L'objectif principal est de sauver un secteur industriel en proie à des pertes catastrophiques. Si la surproduction se poursuit sans contrôle, des faillites en masse, des défauts de paiement se chiffrant en milliers de milliards de yuans et une instabilité politique due à des licenciements massifs sont imminents. La consolidation forcée vise à prévenir cette situation.

L'objectif secondaire est de mettre fin au dumping à l'exportation. La prise de conscience que les subventions à l'exportation ruinent l'industrie nationale représente un changement fondamental de la pensée économique. Au lieu de « sauver » le secteur par le dumping, la Chine tente désormais de le sauver par la discipline.

L'objectif secondaire est la réduction des risques géopolitiques. Les sanctions commerciales compromettent la position sur le marché à long terme. En atténuant le dumping, on diminue la légitimité des sanctions.

Une industrie se sauve à travers la souffrance

Le gouvernement chinois a reconnu que sa précédente stratégie de promotion des exportations a accéléré une course au moins-disant. Cette guerre des prix n'offre aucun avantage réel aux entreprises et compromet la rentabilité de l'ensemble du secteur. Chaque nouvelle baisse de prix aggrave la crise au lieu de la résoudre.

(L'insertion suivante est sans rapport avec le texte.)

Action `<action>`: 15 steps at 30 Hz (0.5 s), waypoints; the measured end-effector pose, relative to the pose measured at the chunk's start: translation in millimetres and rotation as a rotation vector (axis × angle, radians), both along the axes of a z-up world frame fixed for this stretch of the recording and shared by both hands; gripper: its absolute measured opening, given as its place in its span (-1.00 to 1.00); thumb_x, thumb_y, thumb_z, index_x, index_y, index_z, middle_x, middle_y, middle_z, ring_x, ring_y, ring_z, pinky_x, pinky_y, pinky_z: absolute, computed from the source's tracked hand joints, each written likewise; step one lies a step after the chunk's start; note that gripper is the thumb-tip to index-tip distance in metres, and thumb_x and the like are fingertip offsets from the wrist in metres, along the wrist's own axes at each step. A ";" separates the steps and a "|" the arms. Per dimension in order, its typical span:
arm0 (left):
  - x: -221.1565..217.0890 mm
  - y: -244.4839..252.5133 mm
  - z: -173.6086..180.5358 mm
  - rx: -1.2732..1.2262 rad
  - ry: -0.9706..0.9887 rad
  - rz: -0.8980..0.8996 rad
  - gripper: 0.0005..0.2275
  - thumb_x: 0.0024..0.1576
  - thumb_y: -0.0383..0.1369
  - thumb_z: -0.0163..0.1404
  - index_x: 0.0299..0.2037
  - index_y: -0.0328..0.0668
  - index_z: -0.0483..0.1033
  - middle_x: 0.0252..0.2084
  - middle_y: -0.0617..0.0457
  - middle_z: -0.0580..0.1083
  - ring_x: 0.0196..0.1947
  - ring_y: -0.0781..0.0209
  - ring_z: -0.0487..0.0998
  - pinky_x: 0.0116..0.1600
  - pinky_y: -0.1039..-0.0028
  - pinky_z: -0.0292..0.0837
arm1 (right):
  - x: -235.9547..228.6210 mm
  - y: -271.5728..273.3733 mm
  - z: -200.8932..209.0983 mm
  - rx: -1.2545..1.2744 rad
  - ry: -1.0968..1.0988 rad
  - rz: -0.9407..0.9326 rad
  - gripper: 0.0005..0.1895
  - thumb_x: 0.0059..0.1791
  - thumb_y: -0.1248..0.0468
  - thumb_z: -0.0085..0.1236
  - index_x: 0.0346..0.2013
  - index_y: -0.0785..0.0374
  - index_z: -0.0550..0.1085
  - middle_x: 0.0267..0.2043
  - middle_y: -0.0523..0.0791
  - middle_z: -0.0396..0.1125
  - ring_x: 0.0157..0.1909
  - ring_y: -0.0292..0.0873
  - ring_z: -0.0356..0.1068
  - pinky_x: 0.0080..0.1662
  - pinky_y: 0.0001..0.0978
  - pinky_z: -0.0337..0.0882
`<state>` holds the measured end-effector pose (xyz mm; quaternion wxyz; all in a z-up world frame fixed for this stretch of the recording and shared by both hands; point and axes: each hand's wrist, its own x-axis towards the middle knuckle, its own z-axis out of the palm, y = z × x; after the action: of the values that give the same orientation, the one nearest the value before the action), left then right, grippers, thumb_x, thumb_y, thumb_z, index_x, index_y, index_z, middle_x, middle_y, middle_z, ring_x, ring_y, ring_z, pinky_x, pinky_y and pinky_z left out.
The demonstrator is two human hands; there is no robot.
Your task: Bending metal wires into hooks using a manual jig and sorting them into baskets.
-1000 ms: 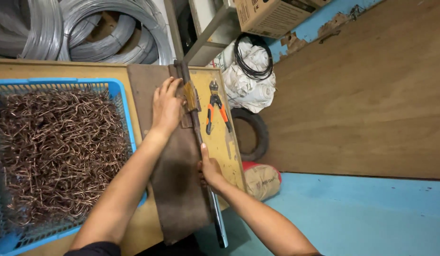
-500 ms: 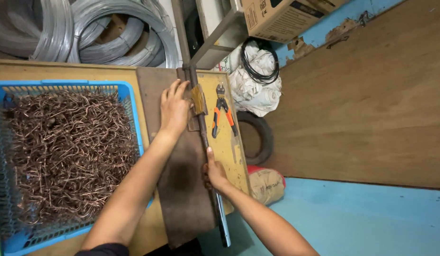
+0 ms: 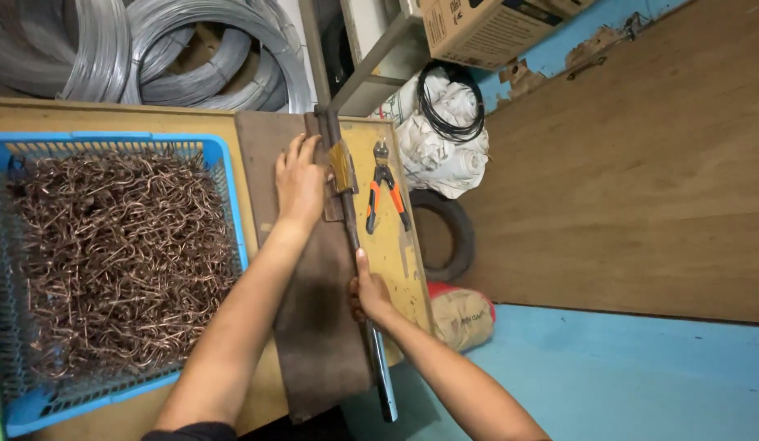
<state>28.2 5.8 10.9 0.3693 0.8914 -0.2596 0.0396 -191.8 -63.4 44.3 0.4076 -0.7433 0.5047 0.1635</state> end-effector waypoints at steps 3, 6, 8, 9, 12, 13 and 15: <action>-2.2 1.0 0.0 0.002 0.022 0.000 -0.87 0.03 -0.26 0.22 -0.28 -0.03 0.74 0.38 -0.02 0.35 0.47 -0.16 0.12 0.33 -0.09 0.18 | -0.8 1.5 0.2 0.005 -0.021 -0.001 -0.02 -0.02 -0.59 -0.48 -0.68 0.21 0.43 -0.66 -0.01 0.27 -0.52 0.01 0.41 -0.38 -0.17 0.48; 2.4 -1.9 -9.5 -0.042 0.056 -0.001 -0.85 0.03 -0.26 0.22 -0.25 -0.03 0.74 0.39 -0.03 0.33 0.47 -0.18 0.11 0.31 -0.15 0.18 | -0.9 0.8 3.9 0.010 -0.023 0.035 -0.01 -0.02 -0.58 -0.49 -0.68 0.23 0.44 -0.61 0.04 0.33 -0.45 0.07 0.44 -0.31 -0.09 0.48; -0.6 -2.0 -12.3 -0.024 0.058 0.004 -0.86 0.04 -0.26 0.22 -0.25 -0.02 0.74 0.39 -0.01 0.33 0.47 -0.17 0.11 0.31 -0.14 0.19 | -2.7 8.1 17.6 -0.005 -0.009 0.060 0.01 -0.03 -0.58 -0.52 -0.65 0.24 0.47 -0.53 0.06 0.38 -0.33 0.12 0.46 -0.18 -0.06 0.46; 2.6 -4.2 -12.0 -0.010 0.051 0.005 -0.87 0.05 -0.26 0.22 -0.25 0.00 0.74 0.40 0.00 0.33 0.48 -0.15 0.10 0.31 -0.12 0.20 | 0.5 10.2 24.4 -0.025 -0.005 0.079 0.03 -0.04 -0.59 -0.55 -0.63 0.24 0.50 -0.45 0.09 0.42 -0.22 0.17 0.48 -0.06 -0.04 0.44; 3.7 -4.9 -11.5 -0.030 0.092 0.001 -0.91 0.07 -0.30 0.20 -0.28 -0.02 0.74 0.41 -0.03 0.32 0.48 -0.18 0.10 0.32 -0.15 0.19 | 1.2 14.4 31.5 -0.035 -0.016 0.084 0.03 -0.05 -0.60 -0.55 -0.63 0.24 0.50 -0.44 0.07 0.41 -0.20 0.16 0.47 -0.03 -0.04 0.42; 2.0 -4.3 -10.5 -0.028 0.094 -0.001 -0.91 0.07 -0.30 0.20 -0.28 -0.02 0.74 0.41 -0.03 0.32 0.48 -0.18 0.10 0.32 -0.15 0.19 | 0.0 14.4 30.3 -0.033 -0.014 0.081 0.03 -0.05 -0.60 -0.55 -0.63 0.24 0.50 -0.44 0.07 0.41 -0.20 0.16 0.47 -0.03 -0.04 0.42; 1.7 -2.6 -7.1 -0.014 0.087 0.013 -0.86 0.05 -0.28 0.22 -0.24 -0.04 0.73 0.39 -0.01 0.34 0.47 -0.16 0.12 0.30 -0.14 0.21 | 0.6 14.0 27.9 -0.045 -0.038 0.078 0.00 -0.04 -0.59 -0.51 -0.67 0.21 0.47 -0.54 0.01 0.37 -0.32 0.07 0.47 -0.09 -0.11 0.46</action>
<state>29.9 3.2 3.8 0.3862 0.8914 -0.2373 0.0051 -191.3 -49.4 72.2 0.3936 -0.7744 0.4709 0.1537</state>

La suppression de la réduction de la TVA ne vise donc pas principalement à contrôler les prix, mais plutôt à freiner d'urgence l'activité industrielle. La Chine utilise ce mécanisme pour éviter l'effondrement de l'ensemble du secteur. Il s'agit d'une intervention douloureuse qui entraînera la disparition des entreprises les moins performantes, mais qui permettra aux entreprises restantes de se maintenir dans une situation plus viable.

L'époque où les prix du solaire baissaient grâce aux subventions chinoises à l'exportation est révolue. Une nouvelle ère de politique industrielle s'ouvre.